Les professionnels sont-ils eux-mêmes unanimes ?
Certaines associations gestionnaires restent dans une logique de services cloisonnés et se satisfont de cette situation pour des raisons de gestion. Mais tout cela évolue très vite. Dans chaque région que nous avons visitée, des associations ont participé aux tables rondes qui étaient organisées. Il est apparu à cette occasion que certaines grosses associations avaient déposé des dossiers de demande d’agrément d’ITEP sous forme de dispositif.

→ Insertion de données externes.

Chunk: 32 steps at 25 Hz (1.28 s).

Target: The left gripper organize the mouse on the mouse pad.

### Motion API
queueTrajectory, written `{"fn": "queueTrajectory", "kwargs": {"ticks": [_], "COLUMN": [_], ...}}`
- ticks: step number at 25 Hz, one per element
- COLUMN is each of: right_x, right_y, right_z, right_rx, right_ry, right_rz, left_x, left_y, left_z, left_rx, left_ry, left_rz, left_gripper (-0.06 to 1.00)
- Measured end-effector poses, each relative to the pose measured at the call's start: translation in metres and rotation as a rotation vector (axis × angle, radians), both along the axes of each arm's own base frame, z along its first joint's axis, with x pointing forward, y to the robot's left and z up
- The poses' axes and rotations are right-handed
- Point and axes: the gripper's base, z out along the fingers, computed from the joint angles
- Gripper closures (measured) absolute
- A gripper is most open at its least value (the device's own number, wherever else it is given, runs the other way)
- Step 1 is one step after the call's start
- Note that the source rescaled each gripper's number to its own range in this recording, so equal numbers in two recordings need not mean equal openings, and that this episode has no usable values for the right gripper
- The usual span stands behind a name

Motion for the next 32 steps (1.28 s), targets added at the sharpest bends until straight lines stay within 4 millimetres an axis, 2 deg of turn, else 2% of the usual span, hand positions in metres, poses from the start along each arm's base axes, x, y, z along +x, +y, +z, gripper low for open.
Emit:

En réalité, il n’existe plus de contradiction entre la notion de parcours institutionnel et la bonne gestion, puisque les contrats pluriannuels d’objectifs et de moyens (CPOM) permettent de globaliser les financements.
La position des agences régionales de santé (ARS) et des maisons départementales des personnes handicapées (MDPH) vous semble-t-elle évoluer ?
Les représentants des ARS que nous avons rencontrés ont manifesté un avis positif, car la priorité est au décloisonnement. Ce que nous ne voudrions pas, c’est que le CPOM, qu’on nous présente comme un moyen de s’affranchir de la rigidité de nos financements, n’ait qu’une visée purement économique. Ce contrat entre l’établissement et ses tutelles doit d’abord être perçu comme un outil au service de la souplesse des accompagnements, et donc s’accompagner d’une reconnaissance d’un fonctionnement en dispositif.
En revanche, pour ce qui est des MDPH, nous sommes très conscients que l’avancée que nous demandons vers des notifications « dispositif ITEP » ne se fera pas sans rendre des comptes. Cela ne peut fonctionner que si les gestionnaires informent la maison départementale non seulement du projet personnalisé de l’enfant co-construit entre l’équipe pluridisciplinaire de l’établissement, les parents et le référent scolaire du jeune, mais également de toute modification de son parcours institutionnel. Et pour cela, des outils d’évaluation et de communication vont devenir indispensables. Il est hors de question que la MDPH découvre seulement au bout de un an ou deux l’itinéraire d’un enfant qu’elle nous avait confié.
Le moment est-il propice pour une revendication de décloisonnement ?
La refonte des annexes XXIV est en cours (6). On peut penser que l’ensemble du secteur médico-social enfant a aussi cette demande de grande souplesse. Ce sont les fondamentaux de la loi « handicap »de 2005, ne l’oublions pas !
PROPOS RECUEILLIS PAR M.P.
(1) Qui fixe les conditions techniques d’organisation et de fonctionnement des ITEP – Voir ASH n° 2390 du 14-01-05, p. 11.
(3) AIRe : L’Orangerie – Chemin des Bosquets – 35410 Châteaugiron – Tél. 02 99 04 69 55.
(4) Une étude commandée en 2009 par la CNSA sur le handicap psychique indique par exemple que, pour ce public, « la définition d’un plan personnalisé de compensation dépasse le seul champ de compétence de la maison départementale » – Voir ASH n° 2602 du 27-03-09, p. 31.
(6) Au sein du décret du 9 mars 1956 sur les « conditions d’autorisation des établissements privés de cure et de prévention pour les assurés sociaux », les annexes XXIV concernent les établissements pour enfants handicapés. Leur révision vise à intégrer les avancées de la loi « handicap » de 2005.